*AIM OF THE EXERCISE*:
Extract every line below that contains the word "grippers".

*THE DATA*:
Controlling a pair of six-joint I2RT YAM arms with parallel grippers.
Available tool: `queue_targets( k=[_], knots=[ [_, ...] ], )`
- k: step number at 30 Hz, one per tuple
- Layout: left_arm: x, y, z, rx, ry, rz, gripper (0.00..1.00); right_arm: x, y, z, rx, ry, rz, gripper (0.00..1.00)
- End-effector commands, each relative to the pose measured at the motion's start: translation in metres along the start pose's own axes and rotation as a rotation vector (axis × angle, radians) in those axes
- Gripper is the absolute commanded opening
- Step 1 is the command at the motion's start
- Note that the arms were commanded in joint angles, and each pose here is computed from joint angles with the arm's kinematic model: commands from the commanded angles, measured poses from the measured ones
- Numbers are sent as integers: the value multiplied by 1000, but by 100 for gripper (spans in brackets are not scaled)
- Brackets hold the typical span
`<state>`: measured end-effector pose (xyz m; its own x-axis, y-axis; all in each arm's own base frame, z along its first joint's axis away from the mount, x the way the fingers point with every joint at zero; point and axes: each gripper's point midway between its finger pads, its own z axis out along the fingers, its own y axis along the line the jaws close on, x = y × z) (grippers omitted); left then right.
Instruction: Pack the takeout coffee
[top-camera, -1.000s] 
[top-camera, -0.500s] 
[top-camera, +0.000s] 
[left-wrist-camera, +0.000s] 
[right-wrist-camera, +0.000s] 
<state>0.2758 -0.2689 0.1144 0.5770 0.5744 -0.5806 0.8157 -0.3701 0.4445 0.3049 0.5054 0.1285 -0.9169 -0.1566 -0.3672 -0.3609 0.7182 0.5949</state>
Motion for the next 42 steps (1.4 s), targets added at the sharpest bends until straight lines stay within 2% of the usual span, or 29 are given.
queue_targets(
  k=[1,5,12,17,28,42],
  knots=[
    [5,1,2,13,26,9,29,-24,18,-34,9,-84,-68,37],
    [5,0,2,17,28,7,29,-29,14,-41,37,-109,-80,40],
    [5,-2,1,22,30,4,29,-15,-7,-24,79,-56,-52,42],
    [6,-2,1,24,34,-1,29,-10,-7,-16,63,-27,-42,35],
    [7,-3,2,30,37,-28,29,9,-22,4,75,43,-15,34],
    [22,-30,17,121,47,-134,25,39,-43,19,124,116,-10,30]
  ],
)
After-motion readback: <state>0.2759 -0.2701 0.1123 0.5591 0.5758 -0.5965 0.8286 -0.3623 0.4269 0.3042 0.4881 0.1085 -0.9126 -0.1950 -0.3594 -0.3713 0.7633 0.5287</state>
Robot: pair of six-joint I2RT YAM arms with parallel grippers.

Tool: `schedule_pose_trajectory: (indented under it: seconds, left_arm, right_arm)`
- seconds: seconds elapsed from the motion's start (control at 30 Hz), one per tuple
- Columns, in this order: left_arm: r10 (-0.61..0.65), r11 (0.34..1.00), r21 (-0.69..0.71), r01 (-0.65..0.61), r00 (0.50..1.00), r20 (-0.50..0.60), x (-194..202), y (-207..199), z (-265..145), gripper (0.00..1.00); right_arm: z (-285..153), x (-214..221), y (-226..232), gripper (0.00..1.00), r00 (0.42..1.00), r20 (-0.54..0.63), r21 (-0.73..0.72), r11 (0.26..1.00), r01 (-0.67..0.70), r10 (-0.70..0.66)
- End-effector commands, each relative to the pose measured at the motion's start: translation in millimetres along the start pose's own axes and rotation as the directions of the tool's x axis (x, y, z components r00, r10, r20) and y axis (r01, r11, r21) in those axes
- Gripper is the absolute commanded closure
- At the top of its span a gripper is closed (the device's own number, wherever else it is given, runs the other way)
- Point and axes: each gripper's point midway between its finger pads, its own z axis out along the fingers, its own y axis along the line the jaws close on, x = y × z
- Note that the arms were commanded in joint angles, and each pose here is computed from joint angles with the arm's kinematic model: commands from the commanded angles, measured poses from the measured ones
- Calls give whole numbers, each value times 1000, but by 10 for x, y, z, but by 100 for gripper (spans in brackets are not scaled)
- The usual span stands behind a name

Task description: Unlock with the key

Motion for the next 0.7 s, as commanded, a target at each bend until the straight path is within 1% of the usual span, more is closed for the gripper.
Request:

*TASK SOLUTION*:
Controlling a pair of six-joint I2RT YAM arms with parallel grippers.
`<state>`: measured end-effector pose (xyz m; its own x-axis, y-axis; all in each arm's own base frame, z along its first joint's axis away from the mount, x the way the fingers point with every joint at zero; point and axes: each gripper's point midway between its finger pads, its own z axis out along the fingers, its own y axis along the line the jaws close on, x = y × z) (grippers omitted); left then right.
Robot: pair of six-joint I2RT YAM arms with parallel grippers.

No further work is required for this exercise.